What is McArdle disease?
McArdle disease  (Glycogen Storage Disease Type V, GSD5) is an ultra rare muscle myopathy with an incidence of approx. 1 in 100,000. (Muscle GSDs are very different to liver GSDs.)
Deficiency of the myophosphorylase enzyme , caused by mutations in the PYGM gene, results in an inability to utilize glycogen in skeletal muscle.
Maximal isometric or anaerobic activity for more than about 6 seconds will risk fixed contracture.
A serious shortage of energy occurs in the first 10 minutes of activity. This leads to premature fatigue, exaggerated heart rate, pain and muscle spasm.
If activity is continued in the presence of pain, a fixed contracture can occur with risks of rhabdomyolysis, acute renal failure and/or compartment syndrome (page 9).

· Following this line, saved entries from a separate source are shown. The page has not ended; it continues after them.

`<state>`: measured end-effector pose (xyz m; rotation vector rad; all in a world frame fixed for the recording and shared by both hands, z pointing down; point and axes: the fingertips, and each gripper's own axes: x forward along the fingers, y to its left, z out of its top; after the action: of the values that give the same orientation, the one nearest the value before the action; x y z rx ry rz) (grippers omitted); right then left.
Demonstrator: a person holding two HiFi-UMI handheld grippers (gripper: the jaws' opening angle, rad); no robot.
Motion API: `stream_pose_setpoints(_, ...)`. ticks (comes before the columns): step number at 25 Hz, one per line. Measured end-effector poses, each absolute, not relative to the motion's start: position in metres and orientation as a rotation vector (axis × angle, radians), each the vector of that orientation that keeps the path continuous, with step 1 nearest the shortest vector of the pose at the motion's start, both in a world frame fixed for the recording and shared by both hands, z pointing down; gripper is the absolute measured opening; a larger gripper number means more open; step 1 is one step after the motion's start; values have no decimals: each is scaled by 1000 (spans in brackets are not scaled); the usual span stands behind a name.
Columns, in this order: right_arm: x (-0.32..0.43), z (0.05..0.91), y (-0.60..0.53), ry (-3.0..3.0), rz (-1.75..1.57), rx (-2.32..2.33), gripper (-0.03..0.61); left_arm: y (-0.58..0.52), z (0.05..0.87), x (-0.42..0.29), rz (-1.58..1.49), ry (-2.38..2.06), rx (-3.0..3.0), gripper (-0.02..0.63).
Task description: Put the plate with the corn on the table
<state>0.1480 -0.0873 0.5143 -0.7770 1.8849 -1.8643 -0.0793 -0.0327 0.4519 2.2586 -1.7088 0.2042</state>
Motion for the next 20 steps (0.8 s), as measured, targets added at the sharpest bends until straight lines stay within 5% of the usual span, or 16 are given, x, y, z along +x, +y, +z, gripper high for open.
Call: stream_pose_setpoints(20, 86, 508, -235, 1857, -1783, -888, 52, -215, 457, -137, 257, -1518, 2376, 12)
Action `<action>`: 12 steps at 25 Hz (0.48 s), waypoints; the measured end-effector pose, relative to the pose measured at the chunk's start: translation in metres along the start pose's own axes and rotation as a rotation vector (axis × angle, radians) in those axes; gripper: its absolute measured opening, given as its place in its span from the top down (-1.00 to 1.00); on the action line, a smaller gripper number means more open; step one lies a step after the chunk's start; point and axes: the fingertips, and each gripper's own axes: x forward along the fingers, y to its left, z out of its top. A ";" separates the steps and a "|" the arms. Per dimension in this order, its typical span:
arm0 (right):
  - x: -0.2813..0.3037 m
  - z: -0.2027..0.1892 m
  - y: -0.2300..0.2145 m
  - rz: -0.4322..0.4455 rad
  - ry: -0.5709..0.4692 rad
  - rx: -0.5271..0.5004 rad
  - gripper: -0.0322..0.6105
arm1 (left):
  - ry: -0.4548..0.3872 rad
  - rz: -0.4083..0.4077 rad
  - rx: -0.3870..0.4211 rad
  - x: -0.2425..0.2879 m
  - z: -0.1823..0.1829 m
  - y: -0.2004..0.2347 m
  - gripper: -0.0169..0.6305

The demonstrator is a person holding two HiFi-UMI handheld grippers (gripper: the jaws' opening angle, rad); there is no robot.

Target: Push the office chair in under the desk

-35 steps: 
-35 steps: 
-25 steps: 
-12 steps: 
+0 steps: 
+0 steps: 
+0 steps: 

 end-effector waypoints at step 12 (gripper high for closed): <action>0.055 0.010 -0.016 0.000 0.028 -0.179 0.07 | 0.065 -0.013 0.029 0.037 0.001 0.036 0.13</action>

Patients must be able to recognize the signs that urgent hospital attendance is required (page 9).
A series of CK tests (page 10c) can help patients understand and avoid future serious episodes.
In many cases diagnosis is only achieved approx. 20 years after presentation. Muscle damage or atrophy may have occurred by then, causing disability.
Diagnosis in childhood, provision of specialist advice and learning to manage the condition well, can lead to being less severely affected.
Patients must learn to attain ‘second wind’ (page 12f). Regular exercise enhances aerobic metabolism and reduces risk of muscle damage.
 Myopathy due to a defect in muscle glycogen breakdown. McArdle B (1951) Clin. Sci. 10: 13-33.
 A functional disorder of muscle associated with the absence of phosphorylase. Mommaerts WF, Illingworth B, Pearson CM, Guillory RJ, Seraydarian K (1956) Proc Natl Acad Sci U S A 45: 791-797.